Tom threw his head back and gave me his robust laugh.

And when he stopped, he told me that was all non-sense and we do not have the technology to do carbon dating, and even if we did, it wasn’t an exact science, and that God created the earth 5,000 years ago.

And he not only meant every word, but also believed it to the core of his existence.

There was a moment of awkwardness between us then. Without coming right out and saying the words, he let me know if I didn’t believe the same; it was going to be an issue between us.

I was a little shaken that night. It was as if a little layer had been removed; only what I saw beneath wasn’t a work of art.


  1. I can see how that would be so difficult. Because as you say, that belief went right to his core and obviously you couldn’t (and probably wouldn’t) want to change that any more than you’d allow him to change you.

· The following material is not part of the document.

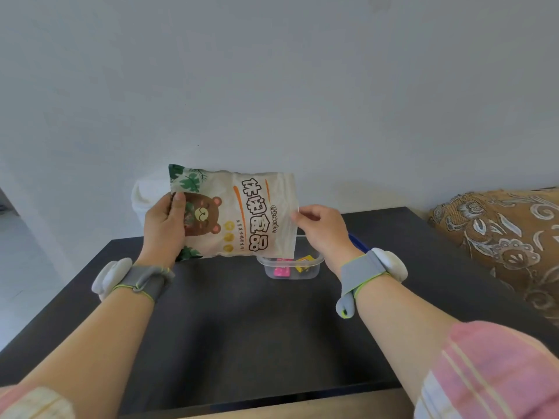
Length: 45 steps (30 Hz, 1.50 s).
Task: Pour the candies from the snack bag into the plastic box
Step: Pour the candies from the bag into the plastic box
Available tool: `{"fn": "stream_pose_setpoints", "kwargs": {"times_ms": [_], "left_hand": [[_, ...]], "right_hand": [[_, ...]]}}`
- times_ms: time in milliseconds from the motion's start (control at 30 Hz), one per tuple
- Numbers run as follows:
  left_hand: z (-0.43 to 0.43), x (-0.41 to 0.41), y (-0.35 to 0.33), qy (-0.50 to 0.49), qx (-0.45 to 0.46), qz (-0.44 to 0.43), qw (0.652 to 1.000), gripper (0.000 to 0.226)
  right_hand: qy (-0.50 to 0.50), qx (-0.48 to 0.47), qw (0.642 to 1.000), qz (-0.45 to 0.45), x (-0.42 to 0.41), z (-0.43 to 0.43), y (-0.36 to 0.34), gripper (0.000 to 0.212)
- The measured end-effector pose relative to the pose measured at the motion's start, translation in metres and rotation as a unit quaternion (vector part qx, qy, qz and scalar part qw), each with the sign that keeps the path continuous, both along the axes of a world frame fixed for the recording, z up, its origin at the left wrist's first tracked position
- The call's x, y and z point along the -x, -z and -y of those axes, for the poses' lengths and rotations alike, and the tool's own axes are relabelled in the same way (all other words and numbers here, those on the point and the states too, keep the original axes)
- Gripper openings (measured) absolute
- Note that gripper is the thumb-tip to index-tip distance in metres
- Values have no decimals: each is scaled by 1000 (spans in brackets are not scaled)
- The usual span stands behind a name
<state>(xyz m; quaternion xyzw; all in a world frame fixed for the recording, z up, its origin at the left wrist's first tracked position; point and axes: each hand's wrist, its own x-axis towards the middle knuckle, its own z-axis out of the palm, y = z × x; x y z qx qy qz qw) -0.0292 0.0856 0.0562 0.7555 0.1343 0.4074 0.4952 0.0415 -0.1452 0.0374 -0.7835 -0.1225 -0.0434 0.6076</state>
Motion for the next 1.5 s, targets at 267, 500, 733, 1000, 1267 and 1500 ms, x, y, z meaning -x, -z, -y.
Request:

    That table is stunning BTW.

    • Loretta Sayers
      Loretta Sayers

      2018-03-02 at 16:14

      I do believe it’s okay for us all to have our own ideas and beliefs. I just hate it when someone decides mine is “wrong” and they need to change me. 🙁

  2. Sometimes passion in one’s beliefs can come across as believing another’s beliefs are wrong. In an effort to prove one’s point, if they firmly believe their views, one may attempt to state their case in a way that turns off someone from another view. Fortunately, I am open minded and welcome anyone challenging my views because although I am pretty firm in my beliefs, I also recognize there are a ton of people more educated and smarter than I am. What I don’t like is if one is challenging my views, they may talk down to you, as if you are ignorant of seeing things their way. If I haven’t ‘seen the light’ so to speak, I won’t ever see it if you present your views in a condescending manner.
    I will be the first to admit I know little about carbon dating, but I do question it’s authenticity and that may be just my lack of knowledge about it and also my Biblical beliefs. What I do know is that anyone who disagrees with me is welcome to try to convince me I am wrong. I follow my heart, not what is considered the popular belief.
    I also love, love, love your table! I wished I had the twin to it! I have so many rescued pieces that I don’t know where I would put it if I did!

    • Loretta Sayers
      Loretta Sayers

      2018-03-03 at 18:37

      I agree that passion can spill over and become persuasion. For me, if someone is doing that it means they don’t have as strong of convictions as they profess. There would be no reason to “get someone on their side” if they had a firm belief in the first place.

      Mary, I think we needed “answers” a long time ago, before science. We are a race that doesn’t like unanswered questions. Religion was a way to answer things we had no clue about. But now we have science to show us the answers now. IMHO.

      And….don’t even get me started on that table!!! I had to sell it and I am still kicking myself for that!

      Thank you, as always dear friend.